Another use case is to save a subset of the catalog as a new catalog. This is highly useful when you want to share a subset of the catalog or preserve a copy of the catalog for future use.

Tip

We highly recommend that you save the subset of the catalog which you use in your analysis. Remote catalogs can change over time, and you may want to preserve a copy of the original catalog to ensure reproducibility of your analysis.

To save a subset of the catalog as a new catalog, we can use the serialize() method:

import tempfile
directory = tempfile.gettempdir()
cat_subset.serialize(directory=directory, name="my_catalog_subset")

Successfully wrote ESM catalog json file to: file:///tmp/my_catalog_subset.json

By default, the serialize() method will write a single JSON file containing the catalog subset.
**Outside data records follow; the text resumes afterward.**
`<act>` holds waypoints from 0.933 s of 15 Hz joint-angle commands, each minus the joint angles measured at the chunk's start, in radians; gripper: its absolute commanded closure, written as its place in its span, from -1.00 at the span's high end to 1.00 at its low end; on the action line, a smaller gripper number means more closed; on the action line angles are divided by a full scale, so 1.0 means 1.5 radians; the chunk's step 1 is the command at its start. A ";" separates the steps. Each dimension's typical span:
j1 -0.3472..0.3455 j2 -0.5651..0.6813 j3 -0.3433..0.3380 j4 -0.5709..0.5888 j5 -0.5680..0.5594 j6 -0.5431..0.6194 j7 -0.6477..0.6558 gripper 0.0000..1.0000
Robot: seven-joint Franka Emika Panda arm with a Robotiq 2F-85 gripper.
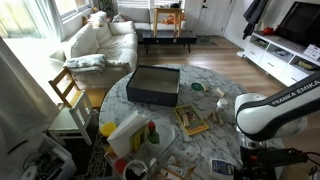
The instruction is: Slide the bottle with a blue lid to the right, pick up the bottle with a blue lid and place it the right way up on the table, pick up the bottle with a blue lid and put it in the clear storage container
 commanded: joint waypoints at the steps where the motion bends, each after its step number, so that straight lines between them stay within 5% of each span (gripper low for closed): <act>1: 0.008 0.027 -0.001 0.014 -0.028 0.067 0.073 1.00; 14: 0.023 0.016 -0.015 0.014 -0.177 0.287 0.303 1.00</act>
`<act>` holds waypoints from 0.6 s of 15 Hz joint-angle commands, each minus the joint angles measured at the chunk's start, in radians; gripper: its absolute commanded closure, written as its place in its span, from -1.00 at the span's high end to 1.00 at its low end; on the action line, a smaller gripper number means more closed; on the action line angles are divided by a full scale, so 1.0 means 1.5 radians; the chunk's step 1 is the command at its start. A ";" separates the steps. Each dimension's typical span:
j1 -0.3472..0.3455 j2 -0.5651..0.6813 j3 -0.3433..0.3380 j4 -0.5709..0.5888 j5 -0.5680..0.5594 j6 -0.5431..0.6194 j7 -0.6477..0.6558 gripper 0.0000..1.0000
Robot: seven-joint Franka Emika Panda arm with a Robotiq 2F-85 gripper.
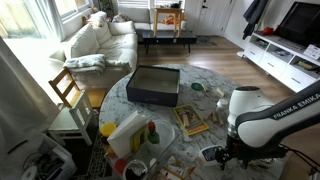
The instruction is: Slide the bottle with a blue lid to the right, pick up the bottle with a blue lid and place it the right way up on the table, pick up the bottle with a blue lid and put it in the clear storage container
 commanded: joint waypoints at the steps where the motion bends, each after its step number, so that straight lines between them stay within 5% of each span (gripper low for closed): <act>1: 0.000 -0.021 -0.013 -0.001 -0.021 0.007 0.027 1.00; 9: -0.060 -0.133 -0.057 0.027 0.017 -0.239 -0.082 1.00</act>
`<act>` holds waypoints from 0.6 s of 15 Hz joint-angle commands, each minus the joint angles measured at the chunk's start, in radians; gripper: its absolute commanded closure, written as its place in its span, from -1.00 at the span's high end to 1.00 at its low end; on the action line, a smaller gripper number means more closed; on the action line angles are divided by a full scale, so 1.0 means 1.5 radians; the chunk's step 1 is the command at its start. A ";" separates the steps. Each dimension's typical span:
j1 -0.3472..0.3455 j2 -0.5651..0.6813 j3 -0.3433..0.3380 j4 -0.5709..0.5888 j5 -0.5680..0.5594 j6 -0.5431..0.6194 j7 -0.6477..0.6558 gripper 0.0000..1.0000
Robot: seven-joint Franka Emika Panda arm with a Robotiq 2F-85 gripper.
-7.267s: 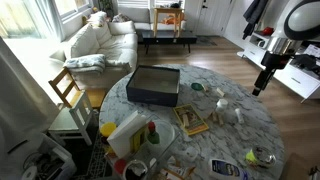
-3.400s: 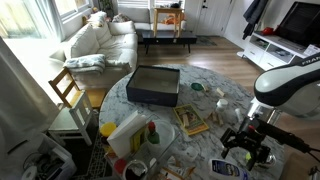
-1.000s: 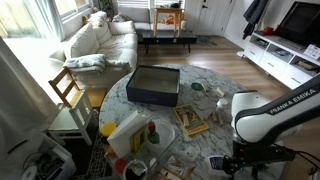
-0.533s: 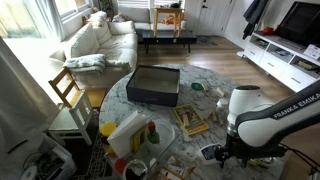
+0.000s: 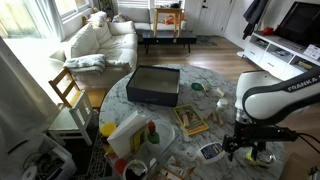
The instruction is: Slide the bottle with a blue lid to the right, pick up the bottle with a blue lid and place it the right way up on the table, pick up the bottle with a blue lid and put it in the clear storage container
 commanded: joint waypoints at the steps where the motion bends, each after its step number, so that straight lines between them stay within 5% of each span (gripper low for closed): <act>1: -0.031 -0.043 -0.027 0.008 0.058 -0.067 -0.060 1.00; 7: -0.050 -0.007 -0.051 -0.008 0.278 0.107 -0.125 1.00; 9: -0.051 -0.019 -0.048 0.006 0.227 0.058 -0.101 1.00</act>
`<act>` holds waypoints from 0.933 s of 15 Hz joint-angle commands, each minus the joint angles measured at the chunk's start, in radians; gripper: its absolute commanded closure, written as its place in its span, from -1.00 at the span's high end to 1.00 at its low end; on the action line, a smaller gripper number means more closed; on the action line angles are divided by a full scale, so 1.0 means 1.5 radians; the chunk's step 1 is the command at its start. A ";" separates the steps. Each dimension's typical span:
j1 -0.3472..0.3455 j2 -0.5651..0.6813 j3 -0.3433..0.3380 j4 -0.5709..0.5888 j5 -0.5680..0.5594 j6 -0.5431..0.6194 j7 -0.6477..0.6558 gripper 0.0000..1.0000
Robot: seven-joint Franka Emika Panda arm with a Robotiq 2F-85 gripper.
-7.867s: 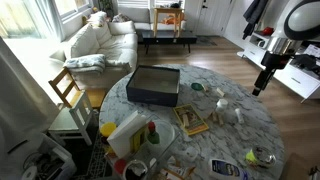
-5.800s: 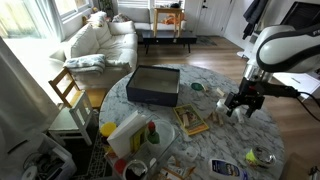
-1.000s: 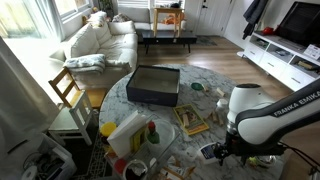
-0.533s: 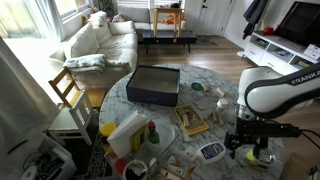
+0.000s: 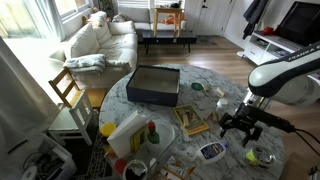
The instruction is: Slide the bottle with a blue lid to the right, pick up the bottle with a blue lid and place it the right way up on the table, pick up the bottle with a blue lid and put it in the clear storage container
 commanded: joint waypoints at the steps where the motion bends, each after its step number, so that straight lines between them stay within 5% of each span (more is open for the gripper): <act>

!cat {directory}/my_catalog_subset.json

{
  "esmcat_version": "0.1.0",
  "attributes": [
    {
      "column_name": "activity_id",
      "vocabulary": "https://raw.githubusercontent.com/WCRP-CMIP/CMIP6_CVs/master/CMIP6_activity_id.json"
    },
    {
      "column_name": "source_id",
      "vocabulary": "https://raw.githubusercontent.com/WCRP-CMIP/CMIP6_CVs/master/CMIP6_source_id.json"
    },
    {
      "column_name": "institution_id",
      "vocabulary": "https://raw.githubusercontent.com/WCRP-CMIP/CMIP6_CVs/master/CMIP6_institution_id.json"
    },
    {
      "column_name": "experiment_id",
      "vocabulary": "https://raw.githubusercontent.com/WCRP-CMIP/CMIP6_CVs/master/CMIP6_experiment_id.json"
    },
    {
      "column_name": "member_id",
      "vocabulary": ""
    },
    {
      "column_name": "table_id",
      "vocabulary": "https://raw.githubusercontent.com/WCRP-CMIP/CMIP6_CVs/master/CMIP6_table_id.json"
    },
    {
      "column_name": "variable_id",
      "vocabulary": ""
    },
    {
      "column_name": "grid_label",
      "vocabulary": "https://raw.githubusercontent.com/WCRP-CMIP/CMIP6_CVs/master/CMIP6_grid_label.json"
    },
    {
      "column_name": "version",
      "vocabulary": ""
    },
    {
      "column_name": "dcpp_start_year",
      "vocabulary": ""
    }
  ],
  "assets": {
    "column_name": "zstore",
    "format": "zarr",
    "format_column_name": null
  },
  "aggregation_control": {
    "variable_column_name": "variable_id",
    "groupby_attrs": [
      "activity_id",
      "institution_id",
      "source_id",
      "experiment_id",
      "table_id",
      "grid_label"
    ],
    "aggregations": [
      {
        "type": "union",
        "attribute_name": "variable_id",
        "options": {}
      },
      {
        "type": "join_new",
        "attribute_name": "member_id",
        "options": {
          "coords": "minimal",
          "compat": "override"
        }
      },
      {
        "type": "join_new",
        "attribute_name": "dcpp_init_year",
        "options": {
          "coords": "minimal",
          "compat": "override"
        }
      }
    ]
  },
  "id": "my_catalog_subset",
  "description": "This is an ESM catalog for CMIP6 Zarr data residing in Pangeo's Google Storage.",
  "title": null,
  "last_updated": "2022-09-18T01:58:57Z",
  "catalog_dict": [
    {
      "source_id": "CanESM5",
      "activity_id": "CMIP",
      "institution_id": "CCCma",
      "experiment_id": "historical",
      "member_id": "r11i1p1f1",
      "table_id": "Amon",
      "variable_id": "ua",
      "grid_label": "gn",
      "zstore": "gs://cmip6/CMIP6/CMIP/CCCma/CanESM5/historical/r11i1p1f1/Amon/ua/gn/v20190429/",
      "dcpp_init_year": NaN,
      "version": 20190429
    },
    {
      "source_id": "IPSL-CM6A-LR",
      "activity_id": "CMIP",
      "institution_id": "IPSL",
      "experiment_id": "historical",
      "member_id": "r2i1p1f1",
      "table_id": "Amon",
      "variable_id": "ua",
      "grid_label": "gr",
      "zstore": "gs://cmip6/CMIP6/CMIP/IPSL/IPSL-CM6A-LR/historical/r2i1p1f1/Amon/ua/gr/v20180803/",
      "dcpp_init_year": NaN,
      "version": 20180803
    }
  ]
}

For large catalogs, we recommend that you write the catalog subset to its own CSV file. This can be achieved by setting catalog_type to file:

cat_subset.serialize(directory=directory, name="my_catalog_subset", catalog_type="file")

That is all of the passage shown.